Girl Vs. Food: The most misleading food labels
Here's a not-so-secret secret about the food industry: they will do freaking anything for you to buy their product.
I love food. I love it so much that I spend my days thinking of ways to talk about it in this column. But I hate food companies. Most of them are deceptive, manipulative and work closely with the FDA to get front-side labels and weird ingredients approved so that they can fool the consumer into thinking that what he or she is eating is good for them.
Don't get lured into misleading words and phrases. There are entire teams devoted to finding a way to convince customers that their food is healthy, and knowing what to look for can ensure you don't get conned.
One of the most common things you'll see on food boxes is the phrase, "low-fat" or "non-fat." You'll think to yourself, "Good Lord! I don't want any fat in my food because that will be fat in my body! I better get this low-fat product because it will keep my body looking like Candice Swanepoel's...or something close-ish to that."
Au contraire, health-conscious buyer, "Low-fat" is actually code for," we took out the good, unsaturated fats from this product and upped the sugar so it still tastes good."
If you compare a low-fat product with its regular counterpart, you'll notice that, while the total fat may have gone down a gram or two, the saturated fat has probably stayed the same and the sugar has gone considerably up. Not only is low-fat or non-fat usually not better for you, but you're depriving yourself of the omega-3 fatty acids your body needs.
And don't think "low-sugar" is any better. Generally, that just means the sugar they took out has been replaced with aspartame or sucralose (sold as Splenda). Now, everyone's entitled to their own opinions about artificial sweeteners, but you should at least know what you're getting yourself into before you purchase something you think is healthy.
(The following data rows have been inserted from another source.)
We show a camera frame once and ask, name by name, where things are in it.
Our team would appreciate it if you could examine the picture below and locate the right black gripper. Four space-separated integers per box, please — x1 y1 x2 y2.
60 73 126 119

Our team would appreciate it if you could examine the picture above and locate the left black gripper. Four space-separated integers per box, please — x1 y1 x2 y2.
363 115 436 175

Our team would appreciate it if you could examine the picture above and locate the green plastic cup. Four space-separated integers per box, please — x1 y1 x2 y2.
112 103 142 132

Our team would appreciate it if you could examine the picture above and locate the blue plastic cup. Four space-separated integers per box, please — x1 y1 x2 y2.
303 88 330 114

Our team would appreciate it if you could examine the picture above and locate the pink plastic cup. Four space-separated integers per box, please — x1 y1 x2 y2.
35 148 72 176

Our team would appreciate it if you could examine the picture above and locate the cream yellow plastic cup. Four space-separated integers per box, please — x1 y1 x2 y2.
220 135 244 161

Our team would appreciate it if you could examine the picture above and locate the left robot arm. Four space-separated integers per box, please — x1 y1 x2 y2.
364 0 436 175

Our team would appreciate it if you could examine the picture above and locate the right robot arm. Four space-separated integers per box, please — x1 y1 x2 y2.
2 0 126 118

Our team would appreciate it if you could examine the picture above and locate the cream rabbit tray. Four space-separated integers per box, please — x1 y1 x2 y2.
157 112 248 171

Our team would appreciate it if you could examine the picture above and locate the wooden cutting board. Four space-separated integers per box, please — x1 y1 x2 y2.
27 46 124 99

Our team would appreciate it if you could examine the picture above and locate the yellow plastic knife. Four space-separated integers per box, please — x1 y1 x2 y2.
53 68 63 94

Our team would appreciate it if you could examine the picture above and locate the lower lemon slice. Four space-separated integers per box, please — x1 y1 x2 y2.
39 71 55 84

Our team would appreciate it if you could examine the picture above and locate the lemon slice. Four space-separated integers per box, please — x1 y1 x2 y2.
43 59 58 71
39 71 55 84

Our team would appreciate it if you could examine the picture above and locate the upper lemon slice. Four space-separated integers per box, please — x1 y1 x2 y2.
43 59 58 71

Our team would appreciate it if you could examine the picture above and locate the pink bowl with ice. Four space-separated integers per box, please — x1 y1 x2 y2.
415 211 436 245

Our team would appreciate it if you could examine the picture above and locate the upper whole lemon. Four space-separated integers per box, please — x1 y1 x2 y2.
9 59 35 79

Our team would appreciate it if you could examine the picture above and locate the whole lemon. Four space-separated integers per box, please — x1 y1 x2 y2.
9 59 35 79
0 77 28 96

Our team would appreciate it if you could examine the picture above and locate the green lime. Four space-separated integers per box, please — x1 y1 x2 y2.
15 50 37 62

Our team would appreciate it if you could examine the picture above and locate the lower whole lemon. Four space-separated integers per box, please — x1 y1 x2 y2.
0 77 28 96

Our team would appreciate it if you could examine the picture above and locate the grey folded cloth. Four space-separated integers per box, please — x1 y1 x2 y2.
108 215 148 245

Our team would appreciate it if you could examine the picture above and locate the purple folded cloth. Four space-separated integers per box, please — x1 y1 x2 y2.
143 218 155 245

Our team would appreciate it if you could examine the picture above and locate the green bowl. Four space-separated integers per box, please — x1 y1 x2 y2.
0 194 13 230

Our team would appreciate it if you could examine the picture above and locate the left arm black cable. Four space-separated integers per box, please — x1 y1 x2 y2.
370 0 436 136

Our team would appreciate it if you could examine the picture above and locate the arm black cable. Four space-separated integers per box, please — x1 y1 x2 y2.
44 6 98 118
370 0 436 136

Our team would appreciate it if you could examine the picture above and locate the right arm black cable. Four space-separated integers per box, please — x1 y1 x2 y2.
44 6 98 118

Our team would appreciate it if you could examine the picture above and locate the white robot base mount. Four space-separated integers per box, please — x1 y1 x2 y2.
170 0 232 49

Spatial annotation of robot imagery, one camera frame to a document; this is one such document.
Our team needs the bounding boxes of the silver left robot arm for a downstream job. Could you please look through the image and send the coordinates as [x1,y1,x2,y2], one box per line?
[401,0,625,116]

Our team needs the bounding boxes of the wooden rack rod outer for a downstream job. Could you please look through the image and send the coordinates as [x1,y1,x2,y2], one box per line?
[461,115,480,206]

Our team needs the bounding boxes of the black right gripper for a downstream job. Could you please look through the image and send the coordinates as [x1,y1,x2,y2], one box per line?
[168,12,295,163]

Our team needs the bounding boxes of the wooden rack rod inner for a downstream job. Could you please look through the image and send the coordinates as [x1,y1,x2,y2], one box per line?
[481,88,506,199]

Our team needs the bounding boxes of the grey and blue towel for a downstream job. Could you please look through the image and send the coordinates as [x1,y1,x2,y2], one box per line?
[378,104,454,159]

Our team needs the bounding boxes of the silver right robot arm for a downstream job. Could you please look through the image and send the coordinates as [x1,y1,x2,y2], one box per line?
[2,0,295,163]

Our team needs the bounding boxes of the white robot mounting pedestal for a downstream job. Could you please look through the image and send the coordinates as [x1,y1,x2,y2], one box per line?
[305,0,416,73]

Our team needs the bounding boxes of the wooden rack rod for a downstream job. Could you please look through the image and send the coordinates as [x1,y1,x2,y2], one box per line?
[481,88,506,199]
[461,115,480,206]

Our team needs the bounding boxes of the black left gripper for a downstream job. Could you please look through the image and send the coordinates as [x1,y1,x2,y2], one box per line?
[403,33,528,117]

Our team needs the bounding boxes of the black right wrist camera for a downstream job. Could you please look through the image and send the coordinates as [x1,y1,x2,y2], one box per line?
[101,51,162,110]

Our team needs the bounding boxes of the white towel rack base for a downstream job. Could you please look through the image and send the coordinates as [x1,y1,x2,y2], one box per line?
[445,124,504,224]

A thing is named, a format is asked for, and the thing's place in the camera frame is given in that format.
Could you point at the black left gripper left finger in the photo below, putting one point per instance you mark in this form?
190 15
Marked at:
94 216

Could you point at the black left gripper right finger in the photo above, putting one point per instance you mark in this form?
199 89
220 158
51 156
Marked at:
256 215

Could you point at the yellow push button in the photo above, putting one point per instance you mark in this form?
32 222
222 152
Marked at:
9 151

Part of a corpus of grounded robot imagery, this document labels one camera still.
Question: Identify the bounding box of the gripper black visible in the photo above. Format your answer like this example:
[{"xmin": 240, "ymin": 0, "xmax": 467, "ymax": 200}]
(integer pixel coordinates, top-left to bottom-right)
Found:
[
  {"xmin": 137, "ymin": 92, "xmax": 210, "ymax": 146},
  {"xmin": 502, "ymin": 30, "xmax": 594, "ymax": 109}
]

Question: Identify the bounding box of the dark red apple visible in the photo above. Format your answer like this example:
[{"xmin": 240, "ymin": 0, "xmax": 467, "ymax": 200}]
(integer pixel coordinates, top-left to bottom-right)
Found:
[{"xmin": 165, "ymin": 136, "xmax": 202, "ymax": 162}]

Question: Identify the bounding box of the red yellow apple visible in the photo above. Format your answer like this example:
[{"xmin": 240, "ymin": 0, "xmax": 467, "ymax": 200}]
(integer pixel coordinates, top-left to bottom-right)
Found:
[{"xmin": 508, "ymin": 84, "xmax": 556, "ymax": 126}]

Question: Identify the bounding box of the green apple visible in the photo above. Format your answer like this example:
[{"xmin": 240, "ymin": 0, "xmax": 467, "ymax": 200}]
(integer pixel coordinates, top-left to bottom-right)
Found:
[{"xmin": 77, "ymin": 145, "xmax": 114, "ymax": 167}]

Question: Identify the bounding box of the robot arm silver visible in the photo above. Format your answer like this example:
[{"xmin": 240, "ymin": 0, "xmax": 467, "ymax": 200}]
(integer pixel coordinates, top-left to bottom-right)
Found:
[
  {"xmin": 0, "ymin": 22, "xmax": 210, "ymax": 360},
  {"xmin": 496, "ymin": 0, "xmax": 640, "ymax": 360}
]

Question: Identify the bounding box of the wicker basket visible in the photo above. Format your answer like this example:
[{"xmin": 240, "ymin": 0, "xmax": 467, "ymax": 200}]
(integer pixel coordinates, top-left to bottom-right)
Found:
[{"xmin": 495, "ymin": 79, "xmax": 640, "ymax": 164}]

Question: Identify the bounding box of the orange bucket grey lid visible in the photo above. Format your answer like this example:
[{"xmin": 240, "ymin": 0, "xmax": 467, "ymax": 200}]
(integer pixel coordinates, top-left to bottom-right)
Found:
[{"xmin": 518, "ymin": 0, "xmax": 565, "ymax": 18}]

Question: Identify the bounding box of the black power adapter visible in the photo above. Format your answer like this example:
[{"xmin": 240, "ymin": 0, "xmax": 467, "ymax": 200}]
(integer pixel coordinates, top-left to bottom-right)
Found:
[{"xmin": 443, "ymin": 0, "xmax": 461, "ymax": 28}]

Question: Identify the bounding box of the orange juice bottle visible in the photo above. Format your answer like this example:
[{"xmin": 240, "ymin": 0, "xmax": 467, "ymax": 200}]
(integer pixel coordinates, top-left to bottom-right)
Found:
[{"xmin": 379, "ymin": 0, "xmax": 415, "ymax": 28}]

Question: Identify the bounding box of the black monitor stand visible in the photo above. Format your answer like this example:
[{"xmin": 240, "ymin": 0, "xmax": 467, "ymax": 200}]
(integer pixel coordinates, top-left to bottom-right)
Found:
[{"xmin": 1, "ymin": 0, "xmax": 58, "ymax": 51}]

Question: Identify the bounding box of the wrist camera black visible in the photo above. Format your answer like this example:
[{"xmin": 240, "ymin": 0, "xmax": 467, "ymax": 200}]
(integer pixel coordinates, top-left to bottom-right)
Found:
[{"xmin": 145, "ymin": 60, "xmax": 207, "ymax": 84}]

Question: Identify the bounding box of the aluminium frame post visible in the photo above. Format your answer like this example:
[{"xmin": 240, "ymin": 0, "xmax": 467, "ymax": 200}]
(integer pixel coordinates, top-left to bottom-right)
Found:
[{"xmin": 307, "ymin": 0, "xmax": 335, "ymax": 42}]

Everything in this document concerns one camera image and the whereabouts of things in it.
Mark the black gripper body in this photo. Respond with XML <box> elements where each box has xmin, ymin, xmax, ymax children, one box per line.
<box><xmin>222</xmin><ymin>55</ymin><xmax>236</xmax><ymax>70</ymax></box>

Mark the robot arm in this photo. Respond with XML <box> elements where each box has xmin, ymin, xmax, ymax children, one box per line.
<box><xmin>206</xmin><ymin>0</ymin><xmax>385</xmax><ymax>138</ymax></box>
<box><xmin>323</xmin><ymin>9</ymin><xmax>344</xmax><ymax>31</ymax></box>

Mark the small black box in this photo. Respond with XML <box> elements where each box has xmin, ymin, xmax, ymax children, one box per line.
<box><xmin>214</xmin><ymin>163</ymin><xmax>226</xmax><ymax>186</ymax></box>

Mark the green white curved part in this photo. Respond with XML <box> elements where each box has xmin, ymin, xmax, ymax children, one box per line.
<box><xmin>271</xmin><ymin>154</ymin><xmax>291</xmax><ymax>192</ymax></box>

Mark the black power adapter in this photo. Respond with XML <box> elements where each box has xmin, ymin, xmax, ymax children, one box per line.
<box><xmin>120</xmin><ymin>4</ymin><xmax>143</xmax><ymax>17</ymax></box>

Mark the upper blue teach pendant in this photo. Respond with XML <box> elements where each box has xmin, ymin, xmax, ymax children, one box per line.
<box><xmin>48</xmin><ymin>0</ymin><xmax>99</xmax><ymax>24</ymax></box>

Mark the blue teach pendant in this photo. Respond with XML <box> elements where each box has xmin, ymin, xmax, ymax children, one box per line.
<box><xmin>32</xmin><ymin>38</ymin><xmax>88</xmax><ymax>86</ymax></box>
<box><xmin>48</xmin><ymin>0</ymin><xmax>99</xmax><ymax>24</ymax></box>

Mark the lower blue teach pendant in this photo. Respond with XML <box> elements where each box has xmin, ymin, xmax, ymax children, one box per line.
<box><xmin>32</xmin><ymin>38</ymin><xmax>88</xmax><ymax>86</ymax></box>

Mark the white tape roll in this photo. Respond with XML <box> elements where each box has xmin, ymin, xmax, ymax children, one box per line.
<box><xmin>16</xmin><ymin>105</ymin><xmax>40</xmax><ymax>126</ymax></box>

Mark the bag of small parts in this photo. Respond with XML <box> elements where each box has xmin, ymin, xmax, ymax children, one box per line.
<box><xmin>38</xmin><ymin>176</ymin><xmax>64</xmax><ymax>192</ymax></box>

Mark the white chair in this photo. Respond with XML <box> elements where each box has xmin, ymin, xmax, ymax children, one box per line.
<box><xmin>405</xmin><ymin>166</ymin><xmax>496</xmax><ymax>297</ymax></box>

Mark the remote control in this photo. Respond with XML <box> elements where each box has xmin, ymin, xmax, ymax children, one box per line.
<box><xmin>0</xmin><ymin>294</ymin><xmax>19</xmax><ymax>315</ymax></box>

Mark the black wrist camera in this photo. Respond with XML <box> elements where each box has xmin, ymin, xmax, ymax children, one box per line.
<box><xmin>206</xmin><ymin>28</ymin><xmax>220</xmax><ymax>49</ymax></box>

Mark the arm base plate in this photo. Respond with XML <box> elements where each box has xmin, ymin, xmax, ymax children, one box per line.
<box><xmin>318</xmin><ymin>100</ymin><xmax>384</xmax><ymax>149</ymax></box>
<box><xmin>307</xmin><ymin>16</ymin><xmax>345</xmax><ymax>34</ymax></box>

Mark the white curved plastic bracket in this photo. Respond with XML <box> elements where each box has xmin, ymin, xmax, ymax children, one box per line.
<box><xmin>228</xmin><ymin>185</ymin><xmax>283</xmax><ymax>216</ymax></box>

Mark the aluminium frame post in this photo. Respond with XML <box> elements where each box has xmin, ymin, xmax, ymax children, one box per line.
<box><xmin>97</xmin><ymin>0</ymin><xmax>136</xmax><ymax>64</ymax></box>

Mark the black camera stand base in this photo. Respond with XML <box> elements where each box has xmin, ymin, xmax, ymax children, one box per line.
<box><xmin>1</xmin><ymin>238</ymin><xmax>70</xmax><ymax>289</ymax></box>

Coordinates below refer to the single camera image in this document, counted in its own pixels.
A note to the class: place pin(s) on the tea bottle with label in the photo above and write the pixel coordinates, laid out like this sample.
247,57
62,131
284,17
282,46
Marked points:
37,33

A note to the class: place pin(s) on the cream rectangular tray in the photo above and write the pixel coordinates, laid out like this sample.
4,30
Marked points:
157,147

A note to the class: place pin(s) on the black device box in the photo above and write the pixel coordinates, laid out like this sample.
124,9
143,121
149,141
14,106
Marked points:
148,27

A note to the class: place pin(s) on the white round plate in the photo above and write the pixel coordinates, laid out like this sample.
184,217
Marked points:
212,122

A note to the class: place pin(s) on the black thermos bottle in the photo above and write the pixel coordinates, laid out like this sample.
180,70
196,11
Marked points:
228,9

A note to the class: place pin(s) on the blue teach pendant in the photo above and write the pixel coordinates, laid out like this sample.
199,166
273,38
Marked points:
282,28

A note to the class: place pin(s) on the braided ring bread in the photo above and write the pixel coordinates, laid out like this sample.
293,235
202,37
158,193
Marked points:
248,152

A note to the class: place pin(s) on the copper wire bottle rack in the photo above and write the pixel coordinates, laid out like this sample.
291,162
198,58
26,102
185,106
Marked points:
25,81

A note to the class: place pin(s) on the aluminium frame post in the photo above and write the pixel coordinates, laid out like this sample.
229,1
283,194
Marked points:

Ever buy something that says "made with whole grains" or "whole-wheat?" Sorry to say, but you're getting duped.
Foods like crackers, breads, cereals, etc. are all made with whole grains…to start off. Those whole grains are broken down and refined, making whatever is in that box far different from the whole grain it started out as. If "whole grain" isn't the first ingredient listed, chances are there aren't many whole grains in that food at all.
Furthermore, if something totes a "whole wheat" label, it doesn't make it whole wheat at all. The label needs to say "100 percent whole wheat" to truly be getting the nutritional benefits of it.
If that weren't confusing enough, things that tote the word "light" on them, might actually not be "diet-friendly light" like you probably thought. Marketers use the word in hopes that people confuse it with a low-calorie option, when actually, they're just referring to the color of the food. You'll see this for a lot of breads and especially olive oil. Tsk, tsk, food corporations. We're onto you.
Finally, phrases that tell you the food "may lower cholesterol" or "heart healthy" are just a bunch of phrases to blow smoke up your you-know-what. Cheerios boxes are some of the biggest culprits, stating that they help with cholesterol, but they help just about as well as water does. And water doesn't help at all. Cheerios won't make your cholesterol any worse, but certainly eating bowls of it everyday won't make even a slight impact. Oatmeal that claims it is heart-healthy is pulling the same prank.
The best thing you can do for yourself to not get suckered is to always read the ingredients of whatever you're buying. Get informed, know what words like "maltodextrin" and "acesfulfame potassium" actually mean, so when you see it in your food, you can decide for yourself if it's something you want to put in your body.